Tutorials / How to's
How to store streaming Tweets in a Google Sheet
This guide will help developers get started with and learn how to consume the Twitter API filtered stream endpoint, which allows you to retrieve Tweets in real-time, and store them in a Google Sheet for future use.
Note: While this is designed for anyone to use, elements of this tutorial require an understanding of Node.
Relevant Endpoints
Introduction
Twitter APIs provide developers with access to data about what’s happening in the world. They can then use this data to build applications that allow them to tap into current or past conversations.
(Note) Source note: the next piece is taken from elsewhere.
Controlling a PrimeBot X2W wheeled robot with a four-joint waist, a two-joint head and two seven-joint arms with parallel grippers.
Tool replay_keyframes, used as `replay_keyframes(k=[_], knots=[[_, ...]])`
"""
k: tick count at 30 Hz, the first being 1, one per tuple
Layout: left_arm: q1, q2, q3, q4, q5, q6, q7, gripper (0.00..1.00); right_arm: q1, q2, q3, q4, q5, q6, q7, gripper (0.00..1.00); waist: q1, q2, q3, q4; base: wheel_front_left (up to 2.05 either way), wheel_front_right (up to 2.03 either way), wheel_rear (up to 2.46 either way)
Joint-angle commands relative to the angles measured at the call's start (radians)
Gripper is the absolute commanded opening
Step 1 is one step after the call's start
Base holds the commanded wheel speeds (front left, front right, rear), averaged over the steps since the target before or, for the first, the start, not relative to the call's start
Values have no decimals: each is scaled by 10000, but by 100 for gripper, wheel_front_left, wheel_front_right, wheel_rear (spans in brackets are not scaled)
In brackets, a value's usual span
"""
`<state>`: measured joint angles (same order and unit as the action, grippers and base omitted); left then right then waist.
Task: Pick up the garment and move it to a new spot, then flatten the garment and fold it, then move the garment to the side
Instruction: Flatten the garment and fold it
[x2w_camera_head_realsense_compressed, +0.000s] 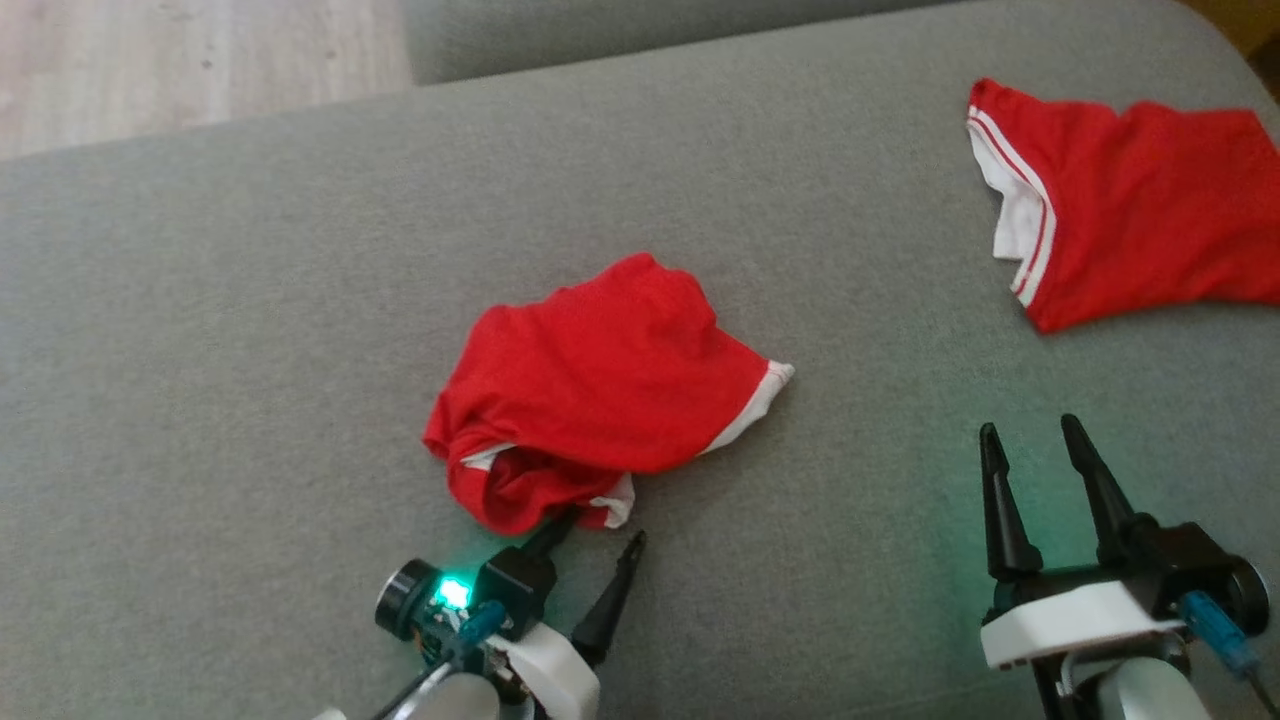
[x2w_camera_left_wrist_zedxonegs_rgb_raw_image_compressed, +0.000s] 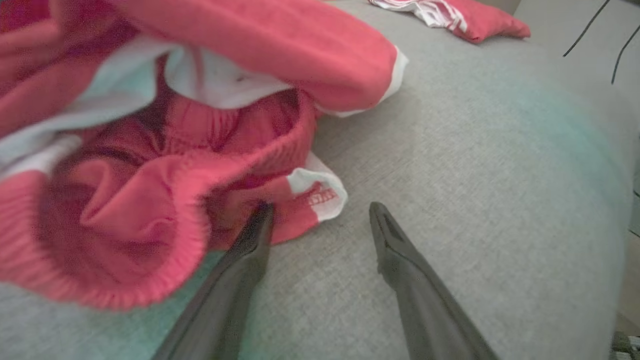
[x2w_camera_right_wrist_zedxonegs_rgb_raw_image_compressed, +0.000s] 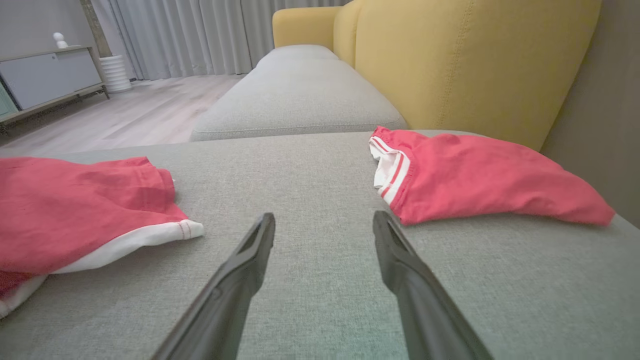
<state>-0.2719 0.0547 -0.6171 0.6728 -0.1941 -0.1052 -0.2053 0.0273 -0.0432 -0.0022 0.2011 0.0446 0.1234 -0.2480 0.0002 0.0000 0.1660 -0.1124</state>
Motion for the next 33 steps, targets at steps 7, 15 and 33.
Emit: replay_keyframes(k=[7, 15, 33], knots=[[-944, -18, 256, 622, -206, 215, -309, 0, -412, -70, 110, -403, 103, 73, -137, 100, -2, 0, 282, -221, 0, 0, 0], [-1024, -22, 156, -1029, -2456, -227, 605, 0, -111, -70, -107, -312, 146, 73, -137, 100, -2, 0, -167, 178, 0, 0, 0], [645, 835, 2768, -9145, -7149, 1421, 3107, 0, 93, -70, -8, -153, 342, 73, -137, 100, -2, 0, -811, 552, 0, 0, 0]])
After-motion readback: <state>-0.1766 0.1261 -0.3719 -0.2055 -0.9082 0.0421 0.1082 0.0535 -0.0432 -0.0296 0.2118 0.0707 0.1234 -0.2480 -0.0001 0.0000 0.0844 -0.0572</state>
This allows you to imagine and reimagine how the world can consume the data provided by these Tweets, and come up with various ways to understand, serve and enhance the public conversation.
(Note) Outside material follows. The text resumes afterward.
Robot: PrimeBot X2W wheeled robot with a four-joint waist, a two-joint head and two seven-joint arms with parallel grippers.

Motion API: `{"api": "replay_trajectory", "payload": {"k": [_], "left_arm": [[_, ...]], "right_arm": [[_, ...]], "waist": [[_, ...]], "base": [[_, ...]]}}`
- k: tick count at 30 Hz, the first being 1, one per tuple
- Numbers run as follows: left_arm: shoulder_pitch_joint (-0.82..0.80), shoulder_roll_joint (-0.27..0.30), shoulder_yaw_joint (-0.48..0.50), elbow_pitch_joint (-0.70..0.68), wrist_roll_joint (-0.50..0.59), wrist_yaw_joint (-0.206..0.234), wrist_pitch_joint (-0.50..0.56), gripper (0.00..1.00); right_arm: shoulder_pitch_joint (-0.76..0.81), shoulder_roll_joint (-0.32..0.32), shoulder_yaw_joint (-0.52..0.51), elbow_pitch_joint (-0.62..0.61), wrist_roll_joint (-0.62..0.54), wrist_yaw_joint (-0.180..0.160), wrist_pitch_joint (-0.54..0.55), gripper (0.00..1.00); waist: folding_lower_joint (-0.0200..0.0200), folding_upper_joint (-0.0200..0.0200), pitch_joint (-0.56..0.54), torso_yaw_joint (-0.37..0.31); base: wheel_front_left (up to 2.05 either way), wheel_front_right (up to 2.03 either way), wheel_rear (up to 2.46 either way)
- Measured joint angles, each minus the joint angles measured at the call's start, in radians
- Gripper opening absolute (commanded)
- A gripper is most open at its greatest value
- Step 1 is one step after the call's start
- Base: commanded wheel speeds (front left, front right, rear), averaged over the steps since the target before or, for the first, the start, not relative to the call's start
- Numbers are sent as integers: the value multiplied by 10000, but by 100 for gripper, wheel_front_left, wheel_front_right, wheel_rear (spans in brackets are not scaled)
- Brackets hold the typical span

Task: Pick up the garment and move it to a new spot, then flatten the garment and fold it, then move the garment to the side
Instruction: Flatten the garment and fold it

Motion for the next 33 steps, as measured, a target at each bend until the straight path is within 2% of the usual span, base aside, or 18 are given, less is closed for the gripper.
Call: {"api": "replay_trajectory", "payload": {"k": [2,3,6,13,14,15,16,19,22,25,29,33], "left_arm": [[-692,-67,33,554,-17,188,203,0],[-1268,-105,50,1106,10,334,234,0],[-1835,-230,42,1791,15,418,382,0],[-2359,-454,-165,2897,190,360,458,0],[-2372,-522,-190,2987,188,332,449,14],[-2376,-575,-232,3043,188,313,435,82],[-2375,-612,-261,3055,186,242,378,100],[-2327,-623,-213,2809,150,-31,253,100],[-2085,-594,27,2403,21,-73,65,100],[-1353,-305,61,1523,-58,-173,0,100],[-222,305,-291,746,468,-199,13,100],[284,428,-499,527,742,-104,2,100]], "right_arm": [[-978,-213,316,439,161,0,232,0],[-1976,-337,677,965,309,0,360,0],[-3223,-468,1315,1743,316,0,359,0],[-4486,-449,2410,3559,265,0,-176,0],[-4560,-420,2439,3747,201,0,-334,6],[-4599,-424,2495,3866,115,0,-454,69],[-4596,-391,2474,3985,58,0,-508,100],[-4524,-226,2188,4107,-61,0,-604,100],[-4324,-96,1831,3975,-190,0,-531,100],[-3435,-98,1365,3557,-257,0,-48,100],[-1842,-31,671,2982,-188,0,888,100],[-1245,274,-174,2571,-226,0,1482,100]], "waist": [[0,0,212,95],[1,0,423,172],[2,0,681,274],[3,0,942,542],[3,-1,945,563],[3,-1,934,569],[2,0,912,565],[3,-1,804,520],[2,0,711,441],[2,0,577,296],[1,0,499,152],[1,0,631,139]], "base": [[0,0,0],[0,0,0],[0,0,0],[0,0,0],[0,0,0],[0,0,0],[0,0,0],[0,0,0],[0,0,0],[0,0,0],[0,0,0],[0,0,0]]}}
The filtered stream endpoint provides a way for developers to apply rules that filter Tweets in real-time. Using this endpoint, you can receive a constant stream of Tweets that match rules you define for the stream and/or your business requirements.
However, it is not always easy to handle large volumes of Tweets, especially in cases when human interaction or intervention is required to process and attend to them. For example, you may want to retrieve all Tweets that mention an event or a trending hashtag in order to analyze them for sponsorship opportunities.
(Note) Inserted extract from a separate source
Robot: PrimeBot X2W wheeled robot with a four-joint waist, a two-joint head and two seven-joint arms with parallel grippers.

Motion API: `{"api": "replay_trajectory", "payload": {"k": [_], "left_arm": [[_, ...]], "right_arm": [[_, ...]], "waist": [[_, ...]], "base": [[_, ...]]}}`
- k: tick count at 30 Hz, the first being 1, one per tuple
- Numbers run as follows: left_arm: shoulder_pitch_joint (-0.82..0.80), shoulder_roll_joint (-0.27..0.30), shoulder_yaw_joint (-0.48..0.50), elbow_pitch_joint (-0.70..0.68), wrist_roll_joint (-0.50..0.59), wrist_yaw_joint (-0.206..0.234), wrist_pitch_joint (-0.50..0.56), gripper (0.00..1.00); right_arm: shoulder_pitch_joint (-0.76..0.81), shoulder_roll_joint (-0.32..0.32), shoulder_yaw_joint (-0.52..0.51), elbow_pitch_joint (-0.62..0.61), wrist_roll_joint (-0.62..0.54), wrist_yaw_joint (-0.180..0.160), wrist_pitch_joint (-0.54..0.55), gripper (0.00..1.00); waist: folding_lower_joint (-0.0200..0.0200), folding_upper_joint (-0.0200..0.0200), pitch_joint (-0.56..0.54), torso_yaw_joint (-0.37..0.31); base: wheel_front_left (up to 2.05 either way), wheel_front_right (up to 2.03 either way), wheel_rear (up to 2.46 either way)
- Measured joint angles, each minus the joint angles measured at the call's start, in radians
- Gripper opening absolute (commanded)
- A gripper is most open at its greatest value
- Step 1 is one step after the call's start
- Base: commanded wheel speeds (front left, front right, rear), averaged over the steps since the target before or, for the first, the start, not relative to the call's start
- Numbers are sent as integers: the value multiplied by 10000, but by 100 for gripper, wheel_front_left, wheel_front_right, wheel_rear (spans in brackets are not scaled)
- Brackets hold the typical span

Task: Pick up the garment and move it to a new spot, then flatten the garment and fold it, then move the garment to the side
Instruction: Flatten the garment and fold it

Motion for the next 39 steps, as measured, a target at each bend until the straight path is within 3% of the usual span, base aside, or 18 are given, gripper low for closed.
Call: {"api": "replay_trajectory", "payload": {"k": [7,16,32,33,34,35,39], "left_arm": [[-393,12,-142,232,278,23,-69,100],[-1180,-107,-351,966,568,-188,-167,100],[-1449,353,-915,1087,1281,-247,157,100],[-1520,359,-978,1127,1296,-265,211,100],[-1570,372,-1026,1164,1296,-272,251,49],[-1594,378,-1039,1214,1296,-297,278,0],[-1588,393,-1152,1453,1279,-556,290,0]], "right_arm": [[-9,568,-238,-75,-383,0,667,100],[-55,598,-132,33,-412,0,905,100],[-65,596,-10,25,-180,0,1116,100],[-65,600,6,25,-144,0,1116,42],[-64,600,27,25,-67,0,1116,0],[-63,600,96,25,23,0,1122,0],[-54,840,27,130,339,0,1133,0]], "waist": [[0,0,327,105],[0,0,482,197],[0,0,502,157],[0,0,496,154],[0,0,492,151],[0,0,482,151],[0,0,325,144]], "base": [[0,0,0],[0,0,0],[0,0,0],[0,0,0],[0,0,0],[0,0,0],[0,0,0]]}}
In such cases, you might want to store the Tweets for later use or peruse, like in a Google Sheet.
The guide will lead you through the following steps:
- Create a rule to filter the stream
- Consume the filtered stream endpoint
- Create a Google Sheet to use as the Tweet store
- Store incoming Tweets in the Google Sheet
Where to find the code
The code used in this guide can be found on GitHub. It is a Node Typescript project.
The README.md file contains instructions for setting this up on your local machine.
Prerequisites
- Twitter Developer Account:
To run this code, you must have a Twitter developer account.
Once you have an approved developer account, create a Project and an App inside it. You will then generate a Bearer Token from the App keys and tokens section, which is required for this guide. - Google Sheets API credentials and a Google Spreadsheet to write to.
Follow Step One in this guide to enable the Google API, create API credentials with access to a Google Spreadsheet, and download a key file (take care to download it in JSON format).
Note: You’ll need to set a header row inside the spreadsheet. In this guide, you’ll extract some data from the Tweet stream, so you’ll need to set up the header line like the below:
Let's begin!
Step one: Install the code and configure your environment
If you want to work with the code on your computer, clone the GitHub repository and follow the instructions in the README.md file to set it up.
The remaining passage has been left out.